その表情は明るい。あとは完成するのを待つだけだ。そうすれば、もう一度両の目
で世界を見ることが出来る……!

 

 深夜。クリュオの夜は真の闇である。この地中世界において昼夜を区別するのは
岩肌にはりついたヒカリゴケのみ。人の手によらずに夜の闇を照らすものは、「輝
きに満ちたる地」より他にはない。はるか最北の地の光がこの南部地方に届くはず
もなく……酒場からもれる明かりがまばらに見えるだけである。
 そのほとんど何も見えない中を、レビンは平然と歩いていた。時折足元がおぼつ
かないのは……酒のせいだろう。精霊使いはどこにどんな精霊がいるか、感じ取る
ことが出来る。物体そのものが見えるわけではないが、土の精霊がいるところをた
どればそこが道というわけだ。
「いやぁー、美人じゃなかったけどなかなかかわいい子だったな。」
『全然かわいくなんかないんだわ。あんなののどこがいいんだわさ。

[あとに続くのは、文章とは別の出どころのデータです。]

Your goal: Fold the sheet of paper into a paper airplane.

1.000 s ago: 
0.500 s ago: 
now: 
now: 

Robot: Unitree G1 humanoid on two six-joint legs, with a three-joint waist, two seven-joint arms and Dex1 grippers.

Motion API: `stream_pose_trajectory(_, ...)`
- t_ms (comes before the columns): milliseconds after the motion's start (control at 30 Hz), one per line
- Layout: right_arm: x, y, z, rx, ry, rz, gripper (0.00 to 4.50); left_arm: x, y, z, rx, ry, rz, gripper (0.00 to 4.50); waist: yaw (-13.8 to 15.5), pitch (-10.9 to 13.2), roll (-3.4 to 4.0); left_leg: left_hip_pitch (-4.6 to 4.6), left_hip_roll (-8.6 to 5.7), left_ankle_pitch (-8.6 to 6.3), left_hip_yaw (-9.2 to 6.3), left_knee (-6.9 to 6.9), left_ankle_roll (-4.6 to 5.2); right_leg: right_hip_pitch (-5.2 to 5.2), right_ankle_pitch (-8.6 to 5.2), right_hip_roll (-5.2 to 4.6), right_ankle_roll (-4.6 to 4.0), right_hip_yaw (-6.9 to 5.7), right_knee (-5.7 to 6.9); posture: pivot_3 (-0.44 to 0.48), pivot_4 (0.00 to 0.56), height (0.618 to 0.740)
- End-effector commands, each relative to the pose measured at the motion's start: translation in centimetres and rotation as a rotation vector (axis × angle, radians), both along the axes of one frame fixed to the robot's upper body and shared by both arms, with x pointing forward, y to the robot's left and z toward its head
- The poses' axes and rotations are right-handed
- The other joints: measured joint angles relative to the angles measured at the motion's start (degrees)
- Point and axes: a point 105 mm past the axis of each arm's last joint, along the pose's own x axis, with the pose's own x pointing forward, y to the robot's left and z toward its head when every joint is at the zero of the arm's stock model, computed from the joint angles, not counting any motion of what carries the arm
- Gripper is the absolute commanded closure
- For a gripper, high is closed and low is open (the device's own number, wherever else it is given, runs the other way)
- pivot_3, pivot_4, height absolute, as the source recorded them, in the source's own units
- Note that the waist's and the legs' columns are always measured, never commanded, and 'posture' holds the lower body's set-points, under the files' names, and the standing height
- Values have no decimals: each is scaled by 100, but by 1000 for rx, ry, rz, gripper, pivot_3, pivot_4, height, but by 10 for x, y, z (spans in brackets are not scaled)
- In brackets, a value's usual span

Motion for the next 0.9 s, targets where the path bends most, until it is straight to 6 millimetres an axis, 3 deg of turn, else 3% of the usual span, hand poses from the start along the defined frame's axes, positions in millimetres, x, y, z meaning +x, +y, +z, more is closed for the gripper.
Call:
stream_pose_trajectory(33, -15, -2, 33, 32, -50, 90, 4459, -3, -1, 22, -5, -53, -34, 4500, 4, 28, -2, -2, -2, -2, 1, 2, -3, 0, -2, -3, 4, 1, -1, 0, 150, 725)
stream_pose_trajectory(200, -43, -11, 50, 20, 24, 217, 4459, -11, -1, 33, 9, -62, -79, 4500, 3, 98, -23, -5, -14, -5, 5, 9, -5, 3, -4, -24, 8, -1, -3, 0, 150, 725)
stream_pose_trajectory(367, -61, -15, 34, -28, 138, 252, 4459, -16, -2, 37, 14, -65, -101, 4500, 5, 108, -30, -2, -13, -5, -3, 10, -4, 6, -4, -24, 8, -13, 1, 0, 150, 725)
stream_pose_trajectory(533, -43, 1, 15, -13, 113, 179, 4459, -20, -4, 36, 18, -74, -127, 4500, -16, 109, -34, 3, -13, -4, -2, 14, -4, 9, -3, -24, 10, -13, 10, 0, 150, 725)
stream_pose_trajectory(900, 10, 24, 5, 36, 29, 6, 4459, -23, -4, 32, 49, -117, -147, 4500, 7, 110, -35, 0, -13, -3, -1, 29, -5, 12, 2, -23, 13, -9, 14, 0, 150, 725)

』
 ブリンクがむっとした顔で傍らの剣士を見上げた。頬を膨らませたその表情に、
レビンはふっと笑いかける。
「まあまあ、もちろんブリンクのほうがいい女だぜ。」
『当然だわ。でもってレビンもいい男だわ。戦ってる姿は最高なんだわ。』
 ブロードソードの柄に腰かけるようにして、美麗なる精霊は満足そうに笑んだ。
直後。
 がらがらがらっ!
「うわわっ。」
 進行方向からものすごい勢いで何かが近づいてきた。車輪の音、に聞こえる。と
もかくこのまま挽肉にされる気はないので慌てて道の端に飛びのく。かすかなカン
テラの明かりが目に付いた。巨大ネズミ、アングラットと、それにひかれる荷車の
シルエットが見えた。
「……なんだ、ありゃ?」
 どこかの商人が急ぎの取引でもあったのだろうか。あっという間に闇にまぎれた
荷車を目で追いながら、ぼんやりと考え…………あくびが出た。